In the records below, some lines contain the word "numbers". Copy each of them.

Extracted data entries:
----------

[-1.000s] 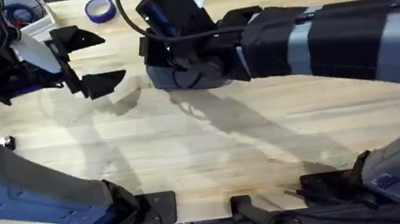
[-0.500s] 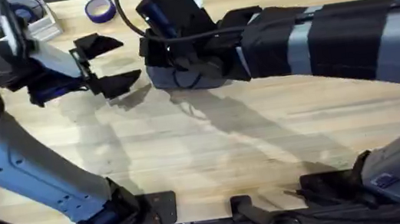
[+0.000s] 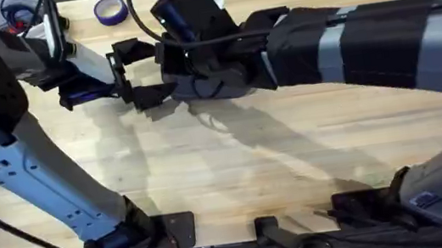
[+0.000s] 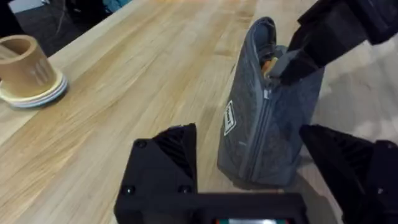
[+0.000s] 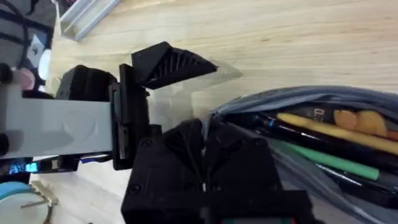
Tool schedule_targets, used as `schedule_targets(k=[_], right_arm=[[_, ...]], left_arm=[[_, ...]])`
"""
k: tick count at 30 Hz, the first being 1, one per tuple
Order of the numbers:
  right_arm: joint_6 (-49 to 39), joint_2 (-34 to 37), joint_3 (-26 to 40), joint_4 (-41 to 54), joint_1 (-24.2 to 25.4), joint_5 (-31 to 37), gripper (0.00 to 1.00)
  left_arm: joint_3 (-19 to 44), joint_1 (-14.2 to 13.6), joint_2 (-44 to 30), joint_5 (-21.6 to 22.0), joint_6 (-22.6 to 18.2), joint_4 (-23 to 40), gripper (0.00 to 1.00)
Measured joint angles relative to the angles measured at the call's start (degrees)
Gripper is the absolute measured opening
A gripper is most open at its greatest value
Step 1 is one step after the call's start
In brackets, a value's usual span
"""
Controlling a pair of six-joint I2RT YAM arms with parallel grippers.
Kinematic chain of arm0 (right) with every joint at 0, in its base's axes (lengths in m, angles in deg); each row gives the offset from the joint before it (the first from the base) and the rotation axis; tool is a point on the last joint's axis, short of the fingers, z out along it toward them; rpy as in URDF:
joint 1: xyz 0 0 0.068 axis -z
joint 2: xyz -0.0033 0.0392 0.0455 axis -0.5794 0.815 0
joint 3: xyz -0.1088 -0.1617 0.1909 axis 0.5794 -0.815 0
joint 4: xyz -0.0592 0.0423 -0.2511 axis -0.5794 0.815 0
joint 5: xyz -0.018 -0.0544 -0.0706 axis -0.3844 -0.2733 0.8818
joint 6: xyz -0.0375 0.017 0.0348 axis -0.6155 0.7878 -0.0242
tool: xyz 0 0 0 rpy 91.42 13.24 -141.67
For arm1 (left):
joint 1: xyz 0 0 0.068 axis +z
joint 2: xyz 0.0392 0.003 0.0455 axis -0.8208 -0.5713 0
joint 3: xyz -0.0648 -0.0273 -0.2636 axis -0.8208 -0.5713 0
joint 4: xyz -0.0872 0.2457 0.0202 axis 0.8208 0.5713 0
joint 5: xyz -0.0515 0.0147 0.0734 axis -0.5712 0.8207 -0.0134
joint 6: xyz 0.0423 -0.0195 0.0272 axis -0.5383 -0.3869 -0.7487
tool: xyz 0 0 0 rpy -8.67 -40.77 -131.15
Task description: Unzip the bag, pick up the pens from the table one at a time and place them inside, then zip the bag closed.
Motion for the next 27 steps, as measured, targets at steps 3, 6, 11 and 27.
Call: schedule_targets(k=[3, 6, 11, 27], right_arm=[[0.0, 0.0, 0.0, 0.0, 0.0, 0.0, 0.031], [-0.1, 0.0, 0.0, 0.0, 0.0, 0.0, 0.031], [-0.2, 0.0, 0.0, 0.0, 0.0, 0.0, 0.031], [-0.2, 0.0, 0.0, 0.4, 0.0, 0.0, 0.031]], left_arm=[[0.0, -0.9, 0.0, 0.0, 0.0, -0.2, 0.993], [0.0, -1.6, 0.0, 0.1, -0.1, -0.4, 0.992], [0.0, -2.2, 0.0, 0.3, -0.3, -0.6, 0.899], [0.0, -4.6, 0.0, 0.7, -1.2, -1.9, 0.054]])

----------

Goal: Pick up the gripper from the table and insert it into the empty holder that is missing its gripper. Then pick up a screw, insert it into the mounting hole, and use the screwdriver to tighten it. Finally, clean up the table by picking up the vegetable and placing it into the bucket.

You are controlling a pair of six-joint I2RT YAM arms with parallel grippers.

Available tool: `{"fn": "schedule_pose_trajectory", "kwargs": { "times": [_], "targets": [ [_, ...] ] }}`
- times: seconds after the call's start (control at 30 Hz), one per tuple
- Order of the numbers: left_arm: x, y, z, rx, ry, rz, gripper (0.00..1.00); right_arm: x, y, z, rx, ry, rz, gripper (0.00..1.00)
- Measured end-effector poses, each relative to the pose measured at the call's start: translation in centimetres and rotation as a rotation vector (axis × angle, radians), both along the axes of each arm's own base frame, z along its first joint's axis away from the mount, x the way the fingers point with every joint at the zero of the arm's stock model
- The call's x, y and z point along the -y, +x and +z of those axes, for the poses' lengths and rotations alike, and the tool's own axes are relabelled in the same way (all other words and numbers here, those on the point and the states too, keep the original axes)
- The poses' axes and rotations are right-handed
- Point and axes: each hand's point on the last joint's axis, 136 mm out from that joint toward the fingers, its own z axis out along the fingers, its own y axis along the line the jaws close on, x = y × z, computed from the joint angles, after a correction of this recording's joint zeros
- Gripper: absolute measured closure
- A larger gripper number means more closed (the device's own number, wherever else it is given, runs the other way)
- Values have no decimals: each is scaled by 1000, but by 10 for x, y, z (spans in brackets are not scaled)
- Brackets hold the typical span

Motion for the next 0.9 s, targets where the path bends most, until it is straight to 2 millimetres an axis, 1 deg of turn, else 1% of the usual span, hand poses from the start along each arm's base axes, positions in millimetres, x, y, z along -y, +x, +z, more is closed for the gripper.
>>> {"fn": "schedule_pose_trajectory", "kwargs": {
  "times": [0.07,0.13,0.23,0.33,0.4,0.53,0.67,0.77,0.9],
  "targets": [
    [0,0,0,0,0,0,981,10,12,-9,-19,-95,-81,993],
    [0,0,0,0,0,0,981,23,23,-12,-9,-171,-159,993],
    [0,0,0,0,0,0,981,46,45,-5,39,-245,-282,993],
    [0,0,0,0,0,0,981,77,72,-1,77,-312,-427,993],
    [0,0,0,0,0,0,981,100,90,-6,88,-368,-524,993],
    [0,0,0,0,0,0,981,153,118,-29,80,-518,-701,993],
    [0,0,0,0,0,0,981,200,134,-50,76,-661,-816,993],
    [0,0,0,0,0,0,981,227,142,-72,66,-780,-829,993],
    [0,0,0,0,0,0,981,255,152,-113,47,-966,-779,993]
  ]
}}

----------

Expected output →
Order of the numbers:
- Order of the numbers: left_arm: x, y, z, rx, ry, rz, gripper (0.00..1.00); right_arm: x, y, z, rx, ry, rz, gripper (0.00..1.00)
- The call's x, y and z point along the -y, +x and +z of those axes, for the poses' lengths and rotations alike, and the tool's own axes are relabelled in the same way (all other words and numbers here, those on the point and the states too, keep the original axes)

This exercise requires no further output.